= Ibn Hatim =

13th century official and historian in Yemen

Badr al-Dīn Muḥammad ibn Ḥātim al-Hamdānī, commonly known simply as Ibn Hatim, was a 13th-century official and historian in Yemen, under the Rasulid dynasty.

Very little is known about Ibn Hatim's life, all of which is gleaned from his chief historical work, Kitāb al-Simṭ al-ghālī al-thaman fī akhbār al-mulūk min al-Ghuzz bi’l-Yaman. His date of birth is unknown, but he was a member of the Banu Hatim clan of the Banu Yam, who were dominant in the region of the provincial capital, Sana'a. Although an adherent of Tayyibi Isma'ilism, he managed to have a successful career under the Sunni Rasulids, rising under Sultan al-Muzaffar Yusuf I to become one of only a handful of officials "employed by the sultan in the capacity of roving ambassador, personally representing him wherever in the country he was needed, now negotiating with recalcitrant tribes, now conveying a personal message from the sultan, at times even participating in military operations" (G. R. Smith). The date of his death is likewise unknown.

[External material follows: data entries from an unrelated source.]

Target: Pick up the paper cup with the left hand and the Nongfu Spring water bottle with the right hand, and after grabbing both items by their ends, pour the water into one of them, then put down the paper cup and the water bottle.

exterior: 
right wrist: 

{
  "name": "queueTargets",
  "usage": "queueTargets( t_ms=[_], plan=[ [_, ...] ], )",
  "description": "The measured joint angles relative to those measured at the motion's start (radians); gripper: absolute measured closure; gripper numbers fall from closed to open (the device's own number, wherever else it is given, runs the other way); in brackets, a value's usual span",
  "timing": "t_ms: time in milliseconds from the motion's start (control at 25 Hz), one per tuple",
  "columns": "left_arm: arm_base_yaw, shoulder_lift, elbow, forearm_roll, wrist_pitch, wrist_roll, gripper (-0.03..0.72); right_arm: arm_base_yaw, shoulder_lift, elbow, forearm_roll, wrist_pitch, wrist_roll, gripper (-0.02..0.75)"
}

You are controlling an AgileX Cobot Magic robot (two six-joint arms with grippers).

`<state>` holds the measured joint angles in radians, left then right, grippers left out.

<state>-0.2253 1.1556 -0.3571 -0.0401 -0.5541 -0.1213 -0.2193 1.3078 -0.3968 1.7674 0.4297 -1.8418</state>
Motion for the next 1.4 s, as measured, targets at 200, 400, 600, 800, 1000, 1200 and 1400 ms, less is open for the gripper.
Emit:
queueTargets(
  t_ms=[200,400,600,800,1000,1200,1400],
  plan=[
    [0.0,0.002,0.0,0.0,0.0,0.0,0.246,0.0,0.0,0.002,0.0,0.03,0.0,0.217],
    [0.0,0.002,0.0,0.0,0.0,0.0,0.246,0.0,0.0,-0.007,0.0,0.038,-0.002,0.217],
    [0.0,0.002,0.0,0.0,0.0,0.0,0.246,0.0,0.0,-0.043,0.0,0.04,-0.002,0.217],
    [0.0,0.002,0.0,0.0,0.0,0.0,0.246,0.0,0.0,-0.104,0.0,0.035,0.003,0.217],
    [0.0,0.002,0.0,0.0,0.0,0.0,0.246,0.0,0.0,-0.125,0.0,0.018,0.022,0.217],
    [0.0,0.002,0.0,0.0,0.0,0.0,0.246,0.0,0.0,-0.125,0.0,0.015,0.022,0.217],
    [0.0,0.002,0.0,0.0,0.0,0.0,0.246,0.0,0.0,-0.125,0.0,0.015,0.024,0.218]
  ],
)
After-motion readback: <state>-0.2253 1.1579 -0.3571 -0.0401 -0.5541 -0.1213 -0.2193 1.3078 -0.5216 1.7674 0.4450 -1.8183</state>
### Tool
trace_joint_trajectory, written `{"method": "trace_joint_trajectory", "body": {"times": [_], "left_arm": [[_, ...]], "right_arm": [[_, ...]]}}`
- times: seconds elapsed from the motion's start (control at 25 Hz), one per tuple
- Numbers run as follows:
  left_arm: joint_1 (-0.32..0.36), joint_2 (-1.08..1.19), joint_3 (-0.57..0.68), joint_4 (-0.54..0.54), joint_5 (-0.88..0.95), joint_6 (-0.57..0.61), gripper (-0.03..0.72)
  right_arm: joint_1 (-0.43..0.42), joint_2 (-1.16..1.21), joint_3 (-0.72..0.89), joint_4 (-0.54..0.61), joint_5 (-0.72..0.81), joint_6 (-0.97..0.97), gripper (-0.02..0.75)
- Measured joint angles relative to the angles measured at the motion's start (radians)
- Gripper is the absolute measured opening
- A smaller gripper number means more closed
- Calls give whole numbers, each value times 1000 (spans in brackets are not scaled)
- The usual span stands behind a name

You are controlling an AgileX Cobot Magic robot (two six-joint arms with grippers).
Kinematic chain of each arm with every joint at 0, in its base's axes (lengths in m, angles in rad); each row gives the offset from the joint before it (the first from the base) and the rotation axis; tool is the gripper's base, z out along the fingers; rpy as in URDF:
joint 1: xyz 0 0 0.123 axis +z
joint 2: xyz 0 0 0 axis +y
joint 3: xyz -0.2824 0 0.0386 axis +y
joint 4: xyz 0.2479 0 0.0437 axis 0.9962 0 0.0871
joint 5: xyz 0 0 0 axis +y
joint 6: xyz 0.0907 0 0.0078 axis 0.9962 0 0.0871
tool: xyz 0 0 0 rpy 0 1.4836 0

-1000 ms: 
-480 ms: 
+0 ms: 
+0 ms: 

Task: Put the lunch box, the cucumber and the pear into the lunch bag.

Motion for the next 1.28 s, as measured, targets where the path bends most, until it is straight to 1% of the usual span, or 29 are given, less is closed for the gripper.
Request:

Ibn Hatim wrote two historical works, the first being Kitāb al-ʿIqd al-thamīn fī akhbār mulūk al-Yaman al-mutaʾakhkhirīn, a general history of Yemen, which has not survived. He is therefore known from his other work, the Kitāb al-Simṭ, a history of Yemen under the Ayyubids and the first two Rasulid sultans. G. R. Smith writes that despite a slight bias towards his own clan, Ibn Hatim's account is "a refreshingly impartial one", and contains much unique information about the country during the period it covers.